51. Yet, on the other hand in H. Guruswamy & Ors. Vs. Krishnaiah (since deceased) through LRs (2025 SCC OnLine SC 54), Order dated 08.01.2025 of Supreme Court of India in Civil Appeal No.317 of 2025 observed that the concepts such as liberal approach, justice oriented approach substantial justice should not be employed to frustrate or jettison the substantial law of limitation, yet the length of delay is definitely a relevant factor which must be taken into consideration while considering whether the delay should be condoned or not.
52. Moreover, while considering the reasons for condonation of delay the Court must not start with the merits of the main matter. The Court owes a duty to first ascertain the bona fide of the explanation offered by the parties seeking condonation. It is only if the sufficient cause aside by the litigant and the opposition of the other side is equally balanced that the Court may bring into it the merits of the matter for the purpose of condonation of delay.

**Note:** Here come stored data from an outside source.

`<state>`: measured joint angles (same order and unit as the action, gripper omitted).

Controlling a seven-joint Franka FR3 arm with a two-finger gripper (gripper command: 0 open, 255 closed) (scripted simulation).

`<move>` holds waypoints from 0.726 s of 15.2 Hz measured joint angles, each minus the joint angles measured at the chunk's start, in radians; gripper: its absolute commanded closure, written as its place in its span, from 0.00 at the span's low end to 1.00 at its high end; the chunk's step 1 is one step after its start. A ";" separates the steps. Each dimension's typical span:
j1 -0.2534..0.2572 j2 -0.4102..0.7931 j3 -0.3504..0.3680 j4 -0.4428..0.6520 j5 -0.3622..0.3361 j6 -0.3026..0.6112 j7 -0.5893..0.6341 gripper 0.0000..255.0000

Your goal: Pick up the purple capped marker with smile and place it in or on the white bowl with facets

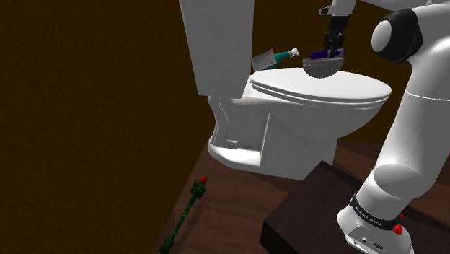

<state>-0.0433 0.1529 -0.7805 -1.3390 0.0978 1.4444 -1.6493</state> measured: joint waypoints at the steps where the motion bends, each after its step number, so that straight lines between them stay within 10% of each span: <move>1: 0.000 0.000 0.000 0.000 0.000 0.000 0.000 0.00; 7: 0.000 0.000 0.000 0.000 0.000 0.000 0.000 0.00; 11: -0.063 0.084 -0.011 0.207 0.065 -0.142 -0.032 0.00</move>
<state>-0.1062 0.2367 -0.7912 -1.1324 0.1629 1.3027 -1.6812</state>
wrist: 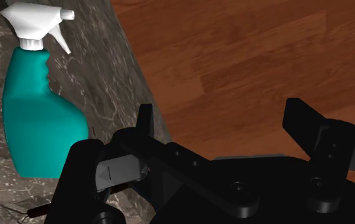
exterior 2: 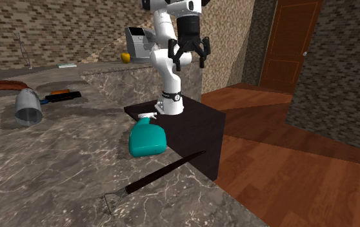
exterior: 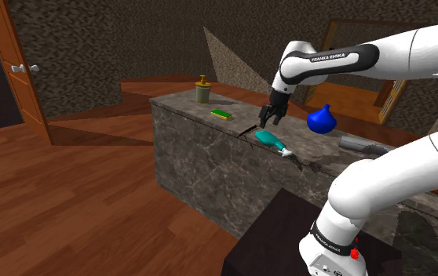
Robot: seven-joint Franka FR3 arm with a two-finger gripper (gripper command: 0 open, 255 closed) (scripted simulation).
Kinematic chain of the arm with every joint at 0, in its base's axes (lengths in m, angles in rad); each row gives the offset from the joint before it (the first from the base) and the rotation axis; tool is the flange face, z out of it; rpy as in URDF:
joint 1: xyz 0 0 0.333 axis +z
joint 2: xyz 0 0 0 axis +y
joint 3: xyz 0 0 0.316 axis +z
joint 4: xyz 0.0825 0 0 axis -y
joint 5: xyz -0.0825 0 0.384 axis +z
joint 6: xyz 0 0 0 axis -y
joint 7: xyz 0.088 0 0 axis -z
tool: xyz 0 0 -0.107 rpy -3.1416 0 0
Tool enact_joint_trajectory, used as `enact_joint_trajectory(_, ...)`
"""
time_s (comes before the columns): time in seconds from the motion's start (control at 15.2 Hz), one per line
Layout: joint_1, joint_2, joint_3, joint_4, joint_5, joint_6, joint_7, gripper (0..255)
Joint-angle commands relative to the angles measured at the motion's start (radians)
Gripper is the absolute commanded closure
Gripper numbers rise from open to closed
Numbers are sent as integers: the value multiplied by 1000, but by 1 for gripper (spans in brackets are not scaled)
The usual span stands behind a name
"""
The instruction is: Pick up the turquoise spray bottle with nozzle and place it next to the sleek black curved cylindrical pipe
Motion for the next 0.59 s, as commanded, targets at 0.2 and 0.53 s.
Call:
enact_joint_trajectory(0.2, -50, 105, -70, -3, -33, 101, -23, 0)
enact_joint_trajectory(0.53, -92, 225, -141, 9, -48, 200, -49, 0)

53. The learned Appellate Court has rightly considered all the grounds agitated in the Application and has rightly exercised the discretion of dismissing the Condonation Application. The impugned Order is well reasoned and there is no arbitrariness or capriciousness evident in the discretion exercised by the learned Appellate Court in not accepting the reasons given for condonation of delay, which has been rightly rejected.
54. It may also be observed that there is no Substantial question of Law which has been raised in the present Appeal. The challenge is only to
the facts, which is beyond the scope of a Second Regular Appeal.
55. There is no merit in the present Appeal, which is hereby dismissed.
The pending Applications if any stands disposed of, accordingly.